The team then used their findings to interpret the historical records in the survey database, helping better understand the life histories and distributions of these four species. “In cases like this where species are hard to identify, the accuracy of historical data and accounts needs to be verified in context when possible,” says Wuenschel. “Our search of the literature and reevaluation of museum specimens allowed us to draw conclusions with more confidence than simply ‘mining’ more readily available data.”

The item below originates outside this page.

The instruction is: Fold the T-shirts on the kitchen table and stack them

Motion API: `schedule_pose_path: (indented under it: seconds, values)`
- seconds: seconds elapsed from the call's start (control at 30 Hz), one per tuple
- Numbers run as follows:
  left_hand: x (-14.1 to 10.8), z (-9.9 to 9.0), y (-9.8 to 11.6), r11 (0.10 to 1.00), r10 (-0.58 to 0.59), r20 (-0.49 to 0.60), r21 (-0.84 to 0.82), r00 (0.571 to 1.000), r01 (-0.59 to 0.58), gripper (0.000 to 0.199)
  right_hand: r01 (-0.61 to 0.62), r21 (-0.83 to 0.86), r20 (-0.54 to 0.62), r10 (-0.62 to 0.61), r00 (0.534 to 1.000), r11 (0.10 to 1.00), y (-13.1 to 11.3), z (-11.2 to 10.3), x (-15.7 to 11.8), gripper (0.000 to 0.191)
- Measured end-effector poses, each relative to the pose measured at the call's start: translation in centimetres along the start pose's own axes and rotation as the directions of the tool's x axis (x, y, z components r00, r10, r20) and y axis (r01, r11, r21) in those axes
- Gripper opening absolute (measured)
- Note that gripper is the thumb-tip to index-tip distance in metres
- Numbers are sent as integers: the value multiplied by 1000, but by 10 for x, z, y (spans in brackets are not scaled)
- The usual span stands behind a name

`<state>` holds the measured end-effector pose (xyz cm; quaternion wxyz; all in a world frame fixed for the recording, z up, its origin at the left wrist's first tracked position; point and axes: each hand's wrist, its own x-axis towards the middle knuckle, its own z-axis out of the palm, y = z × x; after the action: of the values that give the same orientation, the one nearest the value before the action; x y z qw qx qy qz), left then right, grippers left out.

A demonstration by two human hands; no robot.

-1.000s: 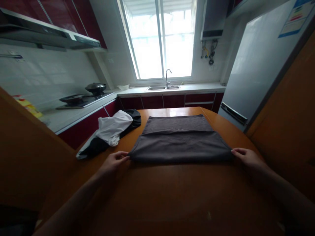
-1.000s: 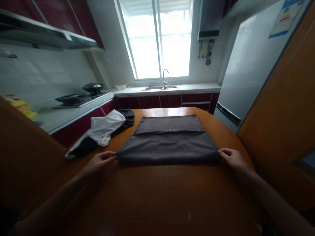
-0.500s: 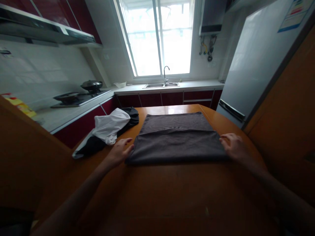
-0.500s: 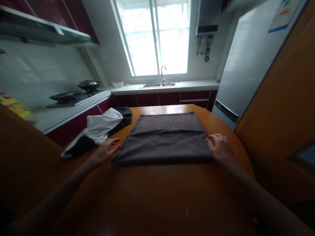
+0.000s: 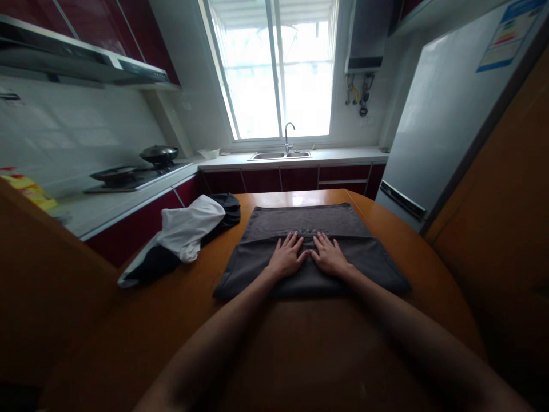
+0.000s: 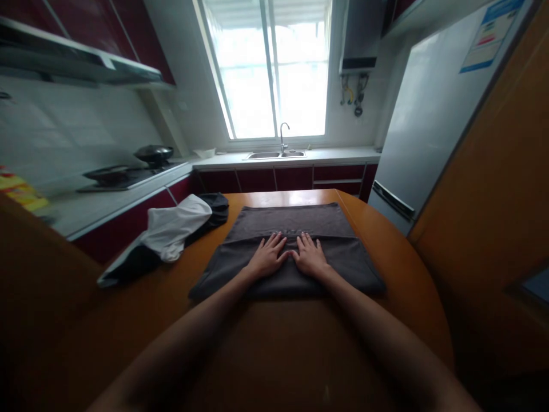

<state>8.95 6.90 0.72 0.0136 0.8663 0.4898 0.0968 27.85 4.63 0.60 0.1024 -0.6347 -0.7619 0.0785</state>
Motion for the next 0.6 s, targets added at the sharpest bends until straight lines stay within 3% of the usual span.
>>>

Based on their analyses, the team reached a number of significant conclusions. “We see a consistent presence, similar size range, and relative abundance of the species dating back to the 1800s for greater amberjack and banded rudderfish,” Galbraith says. “We also documented the presence of the historically overlooked lesser amberjack in the region, which impacts the evaluation of climate change-induced range expansion. In other words, lesser amberjacks were present in the region but misidentified as other species, not that they only recently began to occur in the region.” Additionally, the team found evidence that juvenile banded rudderfish may use northern habitats, including this region, as nurseries.

Teamwork Makes the Dream Work

While collaboration is an important component of any study, it was particularly important in this case. This research required analyzing multiple large datasets and examining various aspects of amberjack life histories, such as distribution, abundance, and seasonality. Involving scientists from different areas of expertise and institutions made the study more comprehensive, Bemis emphasizes. It allowed them to delve deeper into certain topics, such as the reproductive biology of amberjacks, that they would have been unable to pursue otherwise. “This team’s breadth of knowledge is what pushed this paper across the finish line,” Bemis says.